= The Tracey Fragments (novel) =

1998 novel by Maureen Medved

The Tracey Fragments is a novel by Canadian author Maureen Medved. It was first published in 1998 at House of Anansi Press. The construction of the narrative takes place as a series of vignettes, or the titular "fragments", of scenes from a young girl's life. The novel tells a story of rage, frustration and neglect in Tracey's life, and her search for salvation in the face of tragedy.

Medved wrote the screenplay for the film adaptation, which was directed by Bruce McDonald.

==Plot==
Tracey Berkowitz, a young Canadian teenager, has mental health issues, and as an unreliable narrator, she gradually reveals a dark family trauma involving her little brother, Sonny Berkowitz, and a boy from Tracey's school. Tracey narrates as she travels from bus to bus naked under a shower curtain, unable to return home for fear that her emotionally distant parents won't accept her back. The closest person Tracey has to a friend is Dr. Hecker, a homely psychiatrist whose ethical obligations prevent her from being emotionally invested in Tracey as a patient. Tracey also shares stories about her grandmother, a woman with the same mental afflictions as Tracey herself; Tracey's grandmother faced an apparent home invasion and sexual assault in her home in Poland.
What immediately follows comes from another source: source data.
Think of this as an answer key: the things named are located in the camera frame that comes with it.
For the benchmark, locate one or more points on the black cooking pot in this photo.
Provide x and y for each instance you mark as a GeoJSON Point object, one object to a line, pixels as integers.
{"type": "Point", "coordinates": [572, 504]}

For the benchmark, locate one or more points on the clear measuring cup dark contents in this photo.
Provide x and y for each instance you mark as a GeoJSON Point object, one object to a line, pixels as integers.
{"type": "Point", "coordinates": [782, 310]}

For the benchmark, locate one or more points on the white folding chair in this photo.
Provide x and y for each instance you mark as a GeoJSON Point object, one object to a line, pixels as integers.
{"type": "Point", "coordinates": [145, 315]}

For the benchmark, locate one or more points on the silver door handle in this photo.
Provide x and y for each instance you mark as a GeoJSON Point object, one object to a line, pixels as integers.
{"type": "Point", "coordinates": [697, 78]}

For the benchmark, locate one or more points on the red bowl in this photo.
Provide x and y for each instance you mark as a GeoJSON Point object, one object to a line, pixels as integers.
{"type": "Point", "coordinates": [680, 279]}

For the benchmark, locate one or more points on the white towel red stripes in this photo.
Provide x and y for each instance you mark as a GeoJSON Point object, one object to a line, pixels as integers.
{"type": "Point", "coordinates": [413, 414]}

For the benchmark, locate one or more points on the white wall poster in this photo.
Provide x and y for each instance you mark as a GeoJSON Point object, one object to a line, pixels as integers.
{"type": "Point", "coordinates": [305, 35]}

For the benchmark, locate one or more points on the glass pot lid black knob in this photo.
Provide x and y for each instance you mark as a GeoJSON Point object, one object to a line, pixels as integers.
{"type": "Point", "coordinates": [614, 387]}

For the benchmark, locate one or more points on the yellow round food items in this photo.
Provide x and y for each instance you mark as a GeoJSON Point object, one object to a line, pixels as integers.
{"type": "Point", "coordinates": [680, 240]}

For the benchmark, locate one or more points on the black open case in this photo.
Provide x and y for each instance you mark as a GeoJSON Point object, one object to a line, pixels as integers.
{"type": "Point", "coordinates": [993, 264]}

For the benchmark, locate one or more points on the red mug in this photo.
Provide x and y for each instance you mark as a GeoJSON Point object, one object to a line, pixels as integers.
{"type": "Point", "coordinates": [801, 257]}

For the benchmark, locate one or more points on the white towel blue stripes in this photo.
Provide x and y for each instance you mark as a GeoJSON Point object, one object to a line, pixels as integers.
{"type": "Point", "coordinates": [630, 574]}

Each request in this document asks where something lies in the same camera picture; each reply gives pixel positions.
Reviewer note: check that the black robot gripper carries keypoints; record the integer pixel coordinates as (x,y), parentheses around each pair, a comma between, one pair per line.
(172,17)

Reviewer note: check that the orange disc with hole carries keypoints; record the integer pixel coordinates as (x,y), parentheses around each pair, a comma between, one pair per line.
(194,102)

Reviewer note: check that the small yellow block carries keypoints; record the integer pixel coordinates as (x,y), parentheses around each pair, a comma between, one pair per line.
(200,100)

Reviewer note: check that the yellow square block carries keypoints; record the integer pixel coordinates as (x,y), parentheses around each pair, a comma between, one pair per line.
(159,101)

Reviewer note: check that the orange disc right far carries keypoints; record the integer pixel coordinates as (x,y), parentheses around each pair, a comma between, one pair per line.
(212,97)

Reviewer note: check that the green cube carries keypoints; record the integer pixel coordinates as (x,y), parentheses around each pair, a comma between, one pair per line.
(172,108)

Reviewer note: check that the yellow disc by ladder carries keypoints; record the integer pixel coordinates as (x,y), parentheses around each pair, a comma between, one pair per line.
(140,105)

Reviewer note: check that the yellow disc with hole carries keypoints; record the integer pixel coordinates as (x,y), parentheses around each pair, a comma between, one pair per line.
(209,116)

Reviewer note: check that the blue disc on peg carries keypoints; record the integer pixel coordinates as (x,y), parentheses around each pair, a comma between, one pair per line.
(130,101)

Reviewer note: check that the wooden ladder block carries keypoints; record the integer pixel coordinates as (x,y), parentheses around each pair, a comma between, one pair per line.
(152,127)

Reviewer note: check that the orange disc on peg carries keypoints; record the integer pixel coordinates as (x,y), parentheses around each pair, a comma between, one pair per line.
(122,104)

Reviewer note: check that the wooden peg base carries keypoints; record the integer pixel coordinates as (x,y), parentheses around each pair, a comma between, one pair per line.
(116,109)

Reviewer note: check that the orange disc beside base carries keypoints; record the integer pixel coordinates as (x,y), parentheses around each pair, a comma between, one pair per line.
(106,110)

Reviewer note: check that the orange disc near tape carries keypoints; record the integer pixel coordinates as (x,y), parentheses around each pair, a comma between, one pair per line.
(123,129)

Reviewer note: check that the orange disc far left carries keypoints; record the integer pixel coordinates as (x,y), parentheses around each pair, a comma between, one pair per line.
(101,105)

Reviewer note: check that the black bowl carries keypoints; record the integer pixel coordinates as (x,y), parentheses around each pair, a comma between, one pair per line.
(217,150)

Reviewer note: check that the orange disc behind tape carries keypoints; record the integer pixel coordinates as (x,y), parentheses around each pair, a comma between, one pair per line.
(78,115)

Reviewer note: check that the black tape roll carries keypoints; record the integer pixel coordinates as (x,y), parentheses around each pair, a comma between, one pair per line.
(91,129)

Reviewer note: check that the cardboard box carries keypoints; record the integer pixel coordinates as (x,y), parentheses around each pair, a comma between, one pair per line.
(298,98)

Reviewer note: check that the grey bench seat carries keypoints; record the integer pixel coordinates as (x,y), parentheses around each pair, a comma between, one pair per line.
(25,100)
Tracey eventually reveals a sexual encounter with "Billy Speed", the boy from her school who she likes. Tracey fantasizes about starting a metalcore band with Billy under a stage name she's invented in her head, "Estuary Palomino." She hints at the possibility that during a bad blizzard in her home city, Sonny may have wandered off and drowned in a nearby river. She suggests that her parents never wanted Sonny, noting a bizarre story her father shared with her when she was young about a female dog being killed after birthing Sonny. Unable to cope with whatever has happened, Tracey continues to wander, staying with strangers and putting her life in danger as she travels from place to place. The novel ends with Tracey still on the public city bus, remarking (of finding Sonny) "we're getting warmer."

The 2007 paperback release of The Tracey Fragments, a media tie-in to the film adaptation, contained multiple pages of full-colour screenshots of the main featured actors including Elliot Page, Julian Richings and Slim Twig.